Overall I am pleased with this Kong puppy toy and Max seems to enjoy it when I need him to be calm and concentrate on something other than my trouser legs for a while!
Is it just me? I bought this for my mini schnauzer puppy after the rave reviews from friends at my local puppy club.
The idea is to fill the bottom bit up with the gooey food like substance provided with the kong and the pup enjoys playing and chewing for hours. You can also put this in the fridge to help sooth sore gums when they teeth. Now my little boy took absolutely no notice of this he loves his food and he loves playing but he had absolutely no interset in this at all.
Certain that it was just my pup I went and bought another one for my 2 dobermann pups a couple of years later. They did have a bit of a chew and certainly put it to a lot more use than the schnauzer and enjoyed it more than other toys so maybe it is horses for courses. Buy one becasue 90% of the time they are a great toy for your pup (I have lots of friends who's dogs get on great withh these) but if not try and old fashioned ball (these can always go in the fridge too!)
This is without a doubt the best toy we bought for our labrador puppy. He can spend ages trying to get the various treats out of it and is especially good to keep him busy if we have to leave him at home for a little while.
He is a really strong chewer now and this is the only toy that is still in one piece and not ended up in the bin. I'm not sure if it is because he can't chew through it or because he knows he gets yummy treats in it when he is good.
Its great for putting things like pate or peanut butter and other treats like markies etc. A dog trainer told us to put it in the freezer then let it thaw a bit before you give it to them and it lasts even longer.
You can also clean it easily by putting it in a bowl with some boiling water and leaving it for a while.
Our pup loves her puppy kong. It is a rubber toy that has a hole in where if you choose you can pop treats into.
The puppy kong that we have is pink marble in colour. It is made from an unique rubber which is to help your pups teeth and gums as they play with the toy. The packaging of the Kong states that the toy will :
Assists in teething.
Aids in healthy development of your dog's mouth.
Promotes essential play.
Encourages proper chewing habits.
Soothes sore gums.
I read this and thought it sounded like a great investment as a toy. Our pup loves to bite and chew on the kong toy. However I must say it does not seem to be her favourite toy. The shape of the toy makes it difficult to be held by her paws as she plays. Due to the circular shape of this particular kong it tends to roll around a lot. The only time I would say that she goes to play with the Kong is when we place one of the Kong treats into the opening at the top of the Kong. The Kong treats are small biscuit type treats that when you squeeze the opening at the top of the Kong you can slip one half way in and it holds fast in the toy. Our pup does enjoy biting the treat out of the Kong but she mostly only manages to get half a treat!

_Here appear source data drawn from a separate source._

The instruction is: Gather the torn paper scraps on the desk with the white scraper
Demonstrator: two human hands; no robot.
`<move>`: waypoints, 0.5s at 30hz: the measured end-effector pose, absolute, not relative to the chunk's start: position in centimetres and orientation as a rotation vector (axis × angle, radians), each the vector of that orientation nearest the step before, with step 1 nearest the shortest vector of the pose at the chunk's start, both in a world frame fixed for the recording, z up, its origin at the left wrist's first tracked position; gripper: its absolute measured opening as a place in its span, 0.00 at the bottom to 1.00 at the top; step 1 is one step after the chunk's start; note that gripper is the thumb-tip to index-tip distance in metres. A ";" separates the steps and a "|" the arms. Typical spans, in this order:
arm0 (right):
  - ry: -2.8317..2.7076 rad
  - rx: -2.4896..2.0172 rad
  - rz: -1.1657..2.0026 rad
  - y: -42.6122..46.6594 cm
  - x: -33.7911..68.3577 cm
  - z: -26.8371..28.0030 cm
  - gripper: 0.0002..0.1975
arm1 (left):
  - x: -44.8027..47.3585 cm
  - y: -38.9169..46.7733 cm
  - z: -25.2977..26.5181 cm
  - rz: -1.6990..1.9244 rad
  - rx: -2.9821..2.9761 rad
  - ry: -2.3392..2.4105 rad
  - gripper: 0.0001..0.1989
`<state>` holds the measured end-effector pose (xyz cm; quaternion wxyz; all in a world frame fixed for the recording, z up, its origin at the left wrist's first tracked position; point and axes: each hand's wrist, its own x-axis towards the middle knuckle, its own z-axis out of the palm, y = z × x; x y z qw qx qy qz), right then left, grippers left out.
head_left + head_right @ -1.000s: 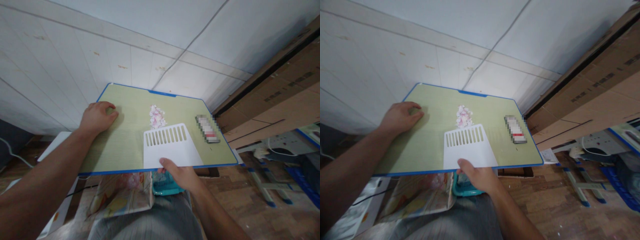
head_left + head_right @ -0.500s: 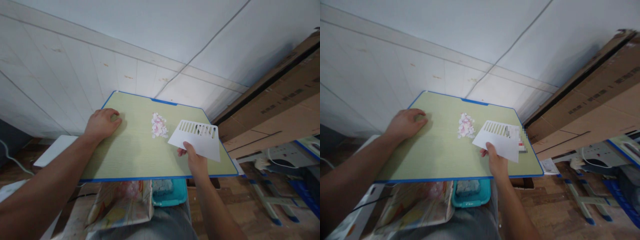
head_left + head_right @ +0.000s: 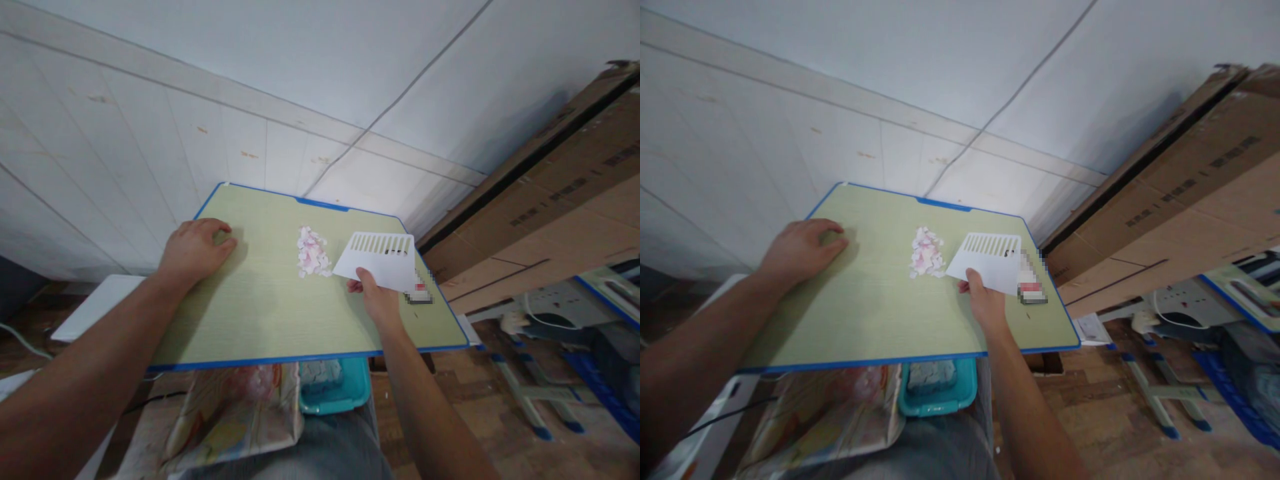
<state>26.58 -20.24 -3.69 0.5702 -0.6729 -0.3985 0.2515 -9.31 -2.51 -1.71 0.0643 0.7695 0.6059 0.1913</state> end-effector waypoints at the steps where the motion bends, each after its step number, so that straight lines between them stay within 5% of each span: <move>1: -0.922 -1.573 0.601 -20.2 26.6 -3.6 0.19 | -9.3 -2.5 -1.6 0.576 2.323 1.828 0.32; 15: -0.942 -1.630 0.544 -20.9 26.3 -3.3 0.18 | -9.5 -2.3 -1.8 0.554 2.341 1.830 0.32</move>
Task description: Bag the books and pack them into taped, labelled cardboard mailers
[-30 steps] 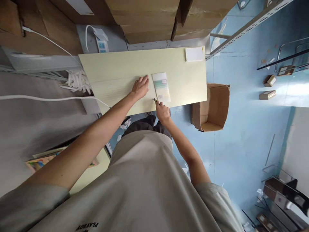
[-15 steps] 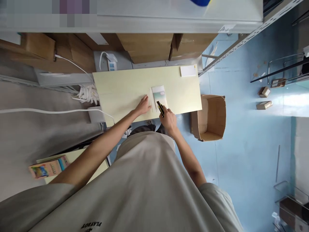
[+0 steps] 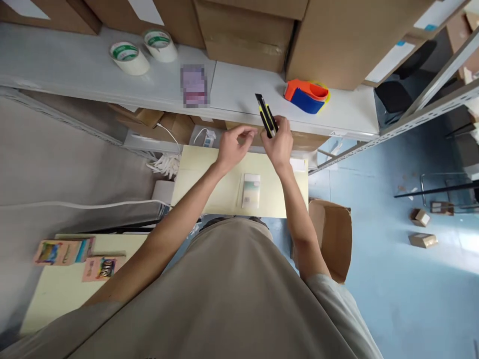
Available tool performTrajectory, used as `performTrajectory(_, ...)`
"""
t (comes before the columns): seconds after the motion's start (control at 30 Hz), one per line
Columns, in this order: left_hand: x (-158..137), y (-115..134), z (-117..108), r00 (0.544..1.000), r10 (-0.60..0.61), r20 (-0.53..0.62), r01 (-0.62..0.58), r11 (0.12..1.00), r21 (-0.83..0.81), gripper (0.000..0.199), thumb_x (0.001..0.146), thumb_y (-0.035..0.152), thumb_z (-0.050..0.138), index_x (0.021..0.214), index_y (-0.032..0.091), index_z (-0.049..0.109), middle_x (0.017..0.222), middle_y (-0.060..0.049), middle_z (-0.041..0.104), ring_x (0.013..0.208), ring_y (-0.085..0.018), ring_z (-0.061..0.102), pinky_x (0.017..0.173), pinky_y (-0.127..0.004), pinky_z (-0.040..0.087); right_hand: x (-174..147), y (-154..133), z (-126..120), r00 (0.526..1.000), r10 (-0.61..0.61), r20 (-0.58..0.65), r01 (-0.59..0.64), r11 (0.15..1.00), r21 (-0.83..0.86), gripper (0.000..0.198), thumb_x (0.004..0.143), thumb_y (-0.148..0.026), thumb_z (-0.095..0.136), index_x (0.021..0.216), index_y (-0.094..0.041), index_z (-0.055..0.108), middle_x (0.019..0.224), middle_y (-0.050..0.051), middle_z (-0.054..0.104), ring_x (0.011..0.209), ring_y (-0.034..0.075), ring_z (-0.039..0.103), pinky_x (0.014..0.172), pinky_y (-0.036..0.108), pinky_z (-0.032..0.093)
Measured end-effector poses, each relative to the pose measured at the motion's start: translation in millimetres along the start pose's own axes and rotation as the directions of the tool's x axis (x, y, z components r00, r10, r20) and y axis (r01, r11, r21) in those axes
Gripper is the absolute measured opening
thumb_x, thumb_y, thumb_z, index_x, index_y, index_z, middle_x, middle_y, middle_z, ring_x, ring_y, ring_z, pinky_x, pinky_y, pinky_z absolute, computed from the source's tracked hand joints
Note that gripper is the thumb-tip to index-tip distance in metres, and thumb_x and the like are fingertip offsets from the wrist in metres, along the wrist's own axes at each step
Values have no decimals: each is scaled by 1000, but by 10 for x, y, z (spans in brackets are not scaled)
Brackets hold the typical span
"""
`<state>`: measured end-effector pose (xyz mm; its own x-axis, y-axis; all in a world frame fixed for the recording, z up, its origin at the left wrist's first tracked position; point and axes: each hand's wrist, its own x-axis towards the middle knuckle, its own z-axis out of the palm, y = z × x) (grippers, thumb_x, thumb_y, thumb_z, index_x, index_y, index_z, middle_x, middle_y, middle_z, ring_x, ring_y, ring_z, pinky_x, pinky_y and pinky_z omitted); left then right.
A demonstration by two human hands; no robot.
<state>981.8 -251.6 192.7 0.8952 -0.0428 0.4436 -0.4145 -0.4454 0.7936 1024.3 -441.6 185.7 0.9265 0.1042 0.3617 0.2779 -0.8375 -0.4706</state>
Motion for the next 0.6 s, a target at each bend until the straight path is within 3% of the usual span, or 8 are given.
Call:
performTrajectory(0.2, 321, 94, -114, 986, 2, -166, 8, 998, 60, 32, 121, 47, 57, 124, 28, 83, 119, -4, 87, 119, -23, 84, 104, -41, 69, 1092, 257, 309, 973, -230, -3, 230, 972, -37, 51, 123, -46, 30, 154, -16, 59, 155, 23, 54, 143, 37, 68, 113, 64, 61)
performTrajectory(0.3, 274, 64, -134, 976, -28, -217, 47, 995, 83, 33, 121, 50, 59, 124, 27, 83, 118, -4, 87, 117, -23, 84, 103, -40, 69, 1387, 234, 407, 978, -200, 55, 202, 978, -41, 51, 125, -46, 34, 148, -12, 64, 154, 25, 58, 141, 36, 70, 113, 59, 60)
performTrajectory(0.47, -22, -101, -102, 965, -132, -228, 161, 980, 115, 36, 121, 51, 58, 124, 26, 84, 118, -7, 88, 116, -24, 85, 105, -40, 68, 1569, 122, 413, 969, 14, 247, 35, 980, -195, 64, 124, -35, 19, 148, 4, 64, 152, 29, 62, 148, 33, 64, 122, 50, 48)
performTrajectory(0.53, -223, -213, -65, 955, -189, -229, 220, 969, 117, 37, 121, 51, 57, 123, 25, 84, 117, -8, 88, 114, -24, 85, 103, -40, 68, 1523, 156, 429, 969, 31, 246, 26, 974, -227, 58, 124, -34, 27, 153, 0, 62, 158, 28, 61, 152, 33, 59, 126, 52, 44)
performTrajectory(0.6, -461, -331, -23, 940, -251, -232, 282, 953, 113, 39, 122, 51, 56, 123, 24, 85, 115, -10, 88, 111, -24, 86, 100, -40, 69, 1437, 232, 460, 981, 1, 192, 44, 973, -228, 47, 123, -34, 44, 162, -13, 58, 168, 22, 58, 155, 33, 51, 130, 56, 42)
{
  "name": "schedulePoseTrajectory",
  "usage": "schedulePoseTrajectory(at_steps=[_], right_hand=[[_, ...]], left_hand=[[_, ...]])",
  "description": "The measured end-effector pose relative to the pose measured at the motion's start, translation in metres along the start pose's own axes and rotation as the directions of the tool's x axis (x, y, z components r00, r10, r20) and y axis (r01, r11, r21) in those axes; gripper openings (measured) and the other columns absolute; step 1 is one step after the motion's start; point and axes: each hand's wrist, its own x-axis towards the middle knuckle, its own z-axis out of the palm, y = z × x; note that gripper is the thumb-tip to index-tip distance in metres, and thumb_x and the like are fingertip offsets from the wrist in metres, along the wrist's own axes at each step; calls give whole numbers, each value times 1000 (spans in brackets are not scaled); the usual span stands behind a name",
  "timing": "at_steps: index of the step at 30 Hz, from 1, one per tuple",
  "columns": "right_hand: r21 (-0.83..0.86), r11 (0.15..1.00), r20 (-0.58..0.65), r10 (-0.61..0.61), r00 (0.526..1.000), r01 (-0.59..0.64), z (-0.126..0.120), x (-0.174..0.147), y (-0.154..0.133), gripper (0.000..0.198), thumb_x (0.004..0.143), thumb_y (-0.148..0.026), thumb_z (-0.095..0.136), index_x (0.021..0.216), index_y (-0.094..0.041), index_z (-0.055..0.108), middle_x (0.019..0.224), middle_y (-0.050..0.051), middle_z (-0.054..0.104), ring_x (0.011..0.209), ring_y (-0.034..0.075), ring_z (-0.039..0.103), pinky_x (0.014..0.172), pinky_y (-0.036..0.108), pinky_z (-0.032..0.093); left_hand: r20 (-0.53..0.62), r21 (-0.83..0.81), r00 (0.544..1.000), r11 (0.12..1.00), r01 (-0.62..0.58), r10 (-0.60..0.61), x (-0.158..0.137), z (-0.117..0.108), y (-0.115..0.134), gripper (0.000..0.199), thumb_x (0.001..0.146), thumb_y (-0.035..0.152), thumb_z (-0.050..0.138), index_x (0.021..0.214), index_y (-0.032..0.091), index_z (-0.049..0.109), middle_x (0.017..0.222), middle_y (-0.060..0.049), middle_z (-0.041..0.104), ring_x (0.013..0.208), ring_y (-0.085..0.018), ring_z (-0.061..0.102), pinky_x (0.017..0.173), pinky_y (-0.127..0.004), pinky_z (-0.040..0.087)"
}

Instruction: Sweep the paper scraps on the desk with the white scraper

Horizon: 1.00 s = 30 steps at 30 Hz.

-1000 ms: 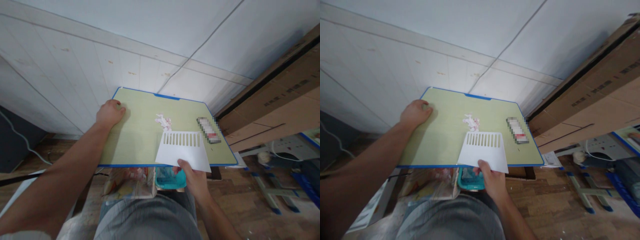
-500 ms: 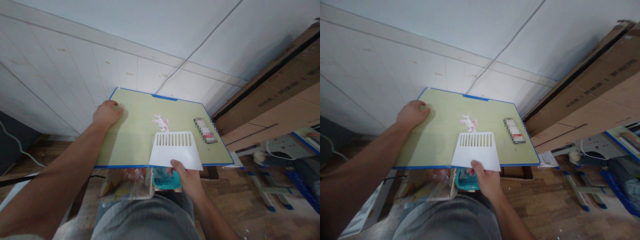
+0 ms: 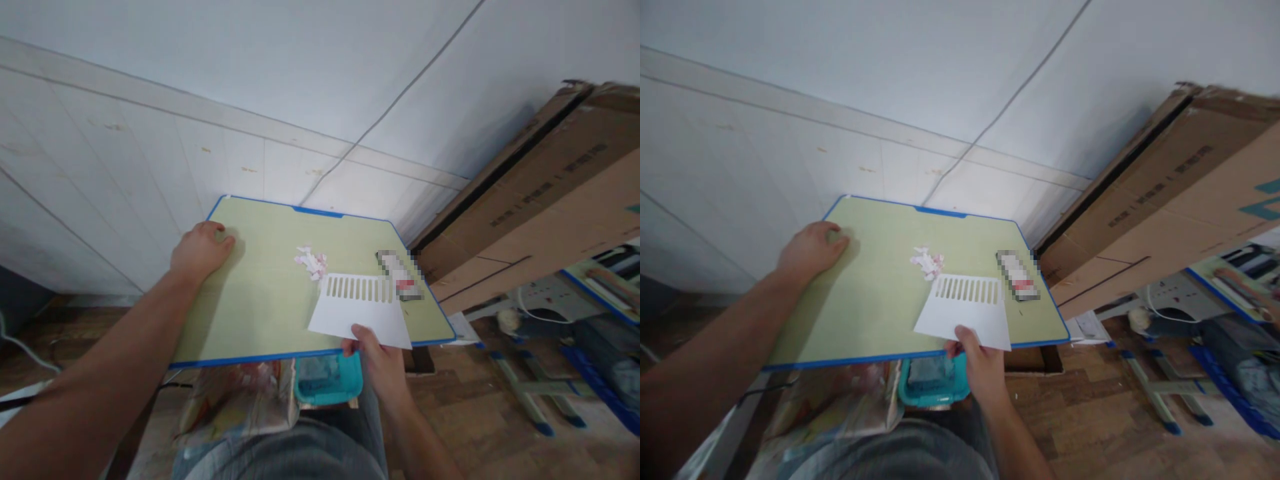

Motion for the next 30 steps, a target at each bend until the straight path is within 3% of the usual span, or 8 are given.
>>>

I must say the toy is very robust and she has not damaged it or chewed it to pieces at all. I would buy her another Kong toy in the future but I would choose one of the different shapes that are available. The Kong is available for different breeds on different sizes and shapes.
The Kong is available from pets stores and the Pup Kong costs £4.99 (with the treats to fill it at about £3.99)
Made in a special teething rubber formula / recommended for puppies aged from 2 - 9 months.